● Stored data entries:
= Beginning of Section =

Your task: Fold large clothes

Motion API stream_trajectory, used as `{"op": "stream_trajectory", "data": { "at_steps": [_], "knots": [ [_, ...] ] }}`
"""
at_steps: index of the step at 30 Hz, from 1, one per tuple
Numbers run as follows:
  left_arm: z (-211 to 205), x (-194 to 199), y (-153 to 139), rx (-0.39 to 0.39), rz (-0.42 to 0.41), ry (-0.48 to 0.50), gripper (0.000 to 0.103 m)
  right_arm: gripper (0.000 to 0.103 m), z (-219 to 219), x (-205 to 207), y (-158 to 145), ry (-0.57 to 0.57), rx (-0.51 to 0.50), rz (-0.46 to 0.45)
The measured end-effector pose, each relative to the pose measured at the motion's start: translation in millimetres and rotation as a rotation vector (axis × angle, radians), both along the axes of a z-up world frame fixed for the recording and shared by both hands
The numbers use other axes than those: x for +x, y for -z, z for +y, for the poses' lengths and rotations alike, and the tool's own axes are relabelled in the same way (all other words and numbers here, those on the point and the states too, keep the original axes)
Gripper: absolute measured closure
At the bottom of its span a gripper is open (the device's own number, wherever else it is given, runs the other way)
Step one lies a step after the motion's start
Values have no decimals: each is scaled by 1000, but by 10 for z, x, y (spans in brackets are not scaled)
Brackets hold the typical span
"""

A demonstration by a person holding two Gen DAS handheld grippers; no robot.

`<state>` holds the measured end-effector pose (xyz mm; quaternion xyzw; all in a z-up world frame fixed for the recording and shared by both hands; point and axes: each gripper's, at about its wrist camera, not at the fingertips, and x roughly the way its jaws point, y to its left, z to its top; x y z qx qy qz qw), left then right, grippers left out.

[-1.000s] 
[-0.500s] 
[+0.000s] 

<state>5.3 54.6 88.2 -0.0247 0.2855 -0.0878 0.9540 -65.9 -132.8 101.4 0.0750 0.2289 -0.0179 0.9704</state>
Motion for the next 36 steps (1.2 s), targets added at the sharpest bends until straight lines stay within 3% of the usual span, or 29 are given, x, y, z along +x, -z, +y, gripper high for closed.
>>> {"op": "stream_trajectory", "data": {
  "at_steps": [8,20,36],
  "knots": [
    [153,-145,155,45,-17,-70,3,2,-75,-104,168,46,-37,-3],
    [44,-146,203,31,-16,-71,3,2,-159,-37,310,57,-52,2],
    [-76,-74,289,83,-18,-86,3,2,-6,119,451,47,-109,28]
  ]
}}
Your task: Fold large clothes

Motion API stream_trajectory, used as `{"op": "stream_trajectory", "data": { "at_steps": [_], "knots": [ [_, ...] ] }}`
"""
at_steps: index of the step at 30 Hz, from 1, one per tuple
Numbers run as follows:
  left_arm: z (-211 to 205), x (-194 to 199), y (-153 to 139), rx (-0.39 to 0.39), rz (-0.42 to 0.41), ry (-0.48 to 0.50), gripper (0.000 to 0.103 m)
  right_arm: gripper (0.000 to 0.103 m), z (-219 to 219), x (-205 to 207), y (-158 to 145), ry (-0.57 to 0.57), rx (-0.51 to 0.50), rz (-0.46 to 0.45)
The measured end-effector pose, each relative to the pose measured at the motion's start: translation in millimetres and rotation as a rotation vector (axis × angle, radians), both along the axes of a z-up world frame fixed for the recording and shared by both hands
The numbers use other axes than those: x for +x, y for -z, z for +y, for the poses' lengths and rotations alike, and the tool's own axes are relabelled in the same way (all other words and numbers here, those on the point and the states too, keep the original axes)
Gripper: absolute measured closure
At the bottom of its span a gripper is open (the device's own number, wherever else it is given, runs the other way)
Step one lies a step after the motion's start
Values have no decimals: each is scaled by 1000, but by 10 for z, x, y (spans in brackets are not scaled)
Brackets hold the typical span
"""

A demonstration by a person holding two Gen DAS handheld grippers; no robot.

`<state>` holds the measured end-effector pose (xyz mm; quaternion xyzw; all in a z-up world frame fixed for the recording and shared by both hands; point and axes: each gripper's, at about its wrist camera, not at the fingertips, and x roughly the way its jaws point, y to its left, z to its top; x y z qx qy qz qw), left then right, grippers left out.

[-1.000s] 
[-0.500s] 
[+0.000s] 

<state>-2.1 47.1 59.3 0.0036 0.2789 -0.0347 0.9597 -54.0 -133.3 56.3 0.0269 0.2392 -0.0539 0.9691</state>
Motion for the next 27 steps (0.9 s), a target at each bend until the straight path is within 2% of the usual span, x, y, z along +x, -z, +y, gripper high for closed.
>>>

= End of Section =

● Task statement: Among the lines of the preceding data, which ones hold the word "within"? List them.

● Answer to this exercise:
Motion for the next 36 steps (1.2 s), targets added at the sharpest bends until straight lines stay within 3% of the usual span, or 29 are given, x, y, z along +x, -z, +y, gripper high for closed.
Motion for the next 27 steps (0.9 s), a target at each bend until the straight path is within 2% of the usual span, x, y, z along +x, -z, +y, gripper high for closed.

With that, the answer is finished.